# YOUR ASSIGNMENT:
Give back, word for word, the line that contains "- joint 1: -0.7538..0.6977" and every line that follows it in the data below.

[THE DATA]

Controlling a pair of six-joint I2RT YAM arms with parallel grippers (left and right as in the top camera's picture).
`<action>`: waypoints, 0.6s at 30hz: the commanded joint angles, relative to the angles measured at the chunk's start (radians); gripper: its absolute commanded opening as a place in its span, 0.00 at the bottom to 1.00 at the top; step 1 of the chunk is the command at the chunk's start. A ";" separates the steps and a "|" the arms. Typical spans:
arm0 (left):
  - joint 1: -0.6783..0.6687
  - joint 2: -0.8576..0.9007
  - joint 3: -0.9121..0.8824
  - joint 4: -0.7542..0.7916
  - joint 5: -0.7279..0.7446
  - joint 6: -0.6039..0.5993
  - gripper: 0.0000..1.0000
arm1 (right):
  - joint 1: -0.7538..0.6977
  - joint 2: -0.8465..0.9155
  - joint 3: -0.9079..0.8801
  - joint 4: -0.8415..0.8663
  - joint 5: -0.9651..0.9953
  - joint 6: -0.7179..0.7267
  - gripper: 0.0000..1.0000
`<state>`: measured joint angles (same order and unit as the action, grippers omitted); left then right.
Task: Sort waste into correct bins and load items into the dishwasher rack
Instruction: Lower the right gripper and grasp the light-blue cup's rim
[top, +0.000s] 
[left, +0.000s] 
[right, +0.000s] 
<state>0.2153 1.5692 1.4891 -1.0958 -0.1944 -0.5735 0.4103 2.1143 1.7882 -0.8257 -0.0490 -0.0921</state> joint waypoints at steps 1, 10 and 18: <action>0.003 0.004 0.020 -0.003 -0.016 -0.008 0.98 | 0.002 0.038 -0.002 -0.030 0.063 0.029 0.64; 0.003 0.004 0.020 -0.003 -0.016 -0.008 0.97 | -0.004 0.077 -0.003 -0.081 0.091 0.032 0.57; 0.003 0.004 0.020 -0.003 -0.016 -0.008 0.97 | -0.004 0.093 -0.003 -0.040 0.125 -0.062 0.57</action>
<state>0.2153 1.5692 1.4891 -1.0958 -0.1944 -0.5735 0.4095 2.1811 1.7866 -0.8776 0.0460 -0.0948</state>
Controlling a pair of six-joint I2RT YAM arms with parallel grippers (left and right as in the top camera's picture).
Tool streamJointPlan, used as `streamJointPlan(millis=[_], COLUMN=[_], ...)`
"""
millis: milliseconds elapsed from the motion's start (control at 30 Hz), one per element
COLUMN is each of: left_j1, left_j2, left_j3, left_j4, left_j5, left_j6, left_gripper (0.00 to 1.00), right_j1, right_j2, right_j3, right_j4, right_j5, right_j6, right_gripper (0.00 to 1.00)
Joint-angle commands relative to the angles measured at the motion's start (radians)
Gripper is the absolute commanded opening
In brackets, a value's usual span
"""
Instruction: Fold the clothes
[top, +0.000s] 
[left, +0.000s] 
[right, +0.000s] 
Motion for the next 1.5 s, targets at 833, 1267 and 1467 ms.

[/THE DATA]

# COMPLETED TASK:
  - joint 1: -0.7538..0.6977
  - joint 2: -0.8465..0.9155
  - joint 3: -0.9079..0.8801
  - joint 4: -0.8415..0.8663
  - joint 5: -0.9651..0.9953
  - joint 6: -0.7179..0.7267
  - gripper: 0.0000..1.0000
`<state>`: measured joint angles (same order and unit as the action, grippers omitted); left then right.
Task: Sort waste into correct bins and load items into the dishwasher rack
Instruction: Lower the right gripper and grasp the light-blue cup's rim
[top, +0.000s] 
[left, +0.000s] 
[right, +0.000s] 
<state>0.2153 1.5692 1.4891 -1.0958 -0.1944 -0.5735 0.4103 2.1143 1.7882 -0.8257 -0.0490 -0.0921</state> joint waypoints at steps 1, 10 and 18: <action>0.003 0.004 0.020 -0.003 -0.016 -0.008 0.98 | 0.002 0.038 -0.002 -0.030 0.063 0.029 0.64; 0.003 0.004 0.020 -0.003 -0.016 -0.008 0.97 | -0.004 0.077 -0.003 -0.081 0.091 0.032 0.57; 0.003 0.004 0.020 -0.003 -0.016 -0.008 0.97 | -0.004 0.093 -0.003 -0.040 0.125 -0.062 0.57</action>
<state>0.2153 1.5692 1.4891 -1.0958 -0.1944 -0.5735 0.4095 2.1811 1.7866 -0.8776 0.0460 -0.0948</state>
Controlling a pair of six-joint I2RT YAM arms with parallel grippers (left and right as in the top camera's picture).
Tool streamJointPlan, used as `streamJointPlan(millis=[_], COLUMN=[_], ...)`
"""
millis: milliseconds elapsed from the motion's start (control at 30 Hz), one per element
COLUMN is each of: left_j1, left_j2, left_j3, left_j4, left_j5, left_j6, left_gripper (0.00 to 1.00), right_j1, right_j2, right_j3, right_j4, right_j5, right_j6, right_gripper (0.00 to 1.00)
Joint-angle commands relative to the angles measured at the motion's start (radians)
Gripper is the absolute commanded opening
In brackets, a value's usual span
"""
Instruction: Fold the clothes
[top, +0.000s] 
[left, +0.000s] 
[right, +0.000s] 
Motion for the next 1.5 s, targets at 833, 1267 and 1467 ms.

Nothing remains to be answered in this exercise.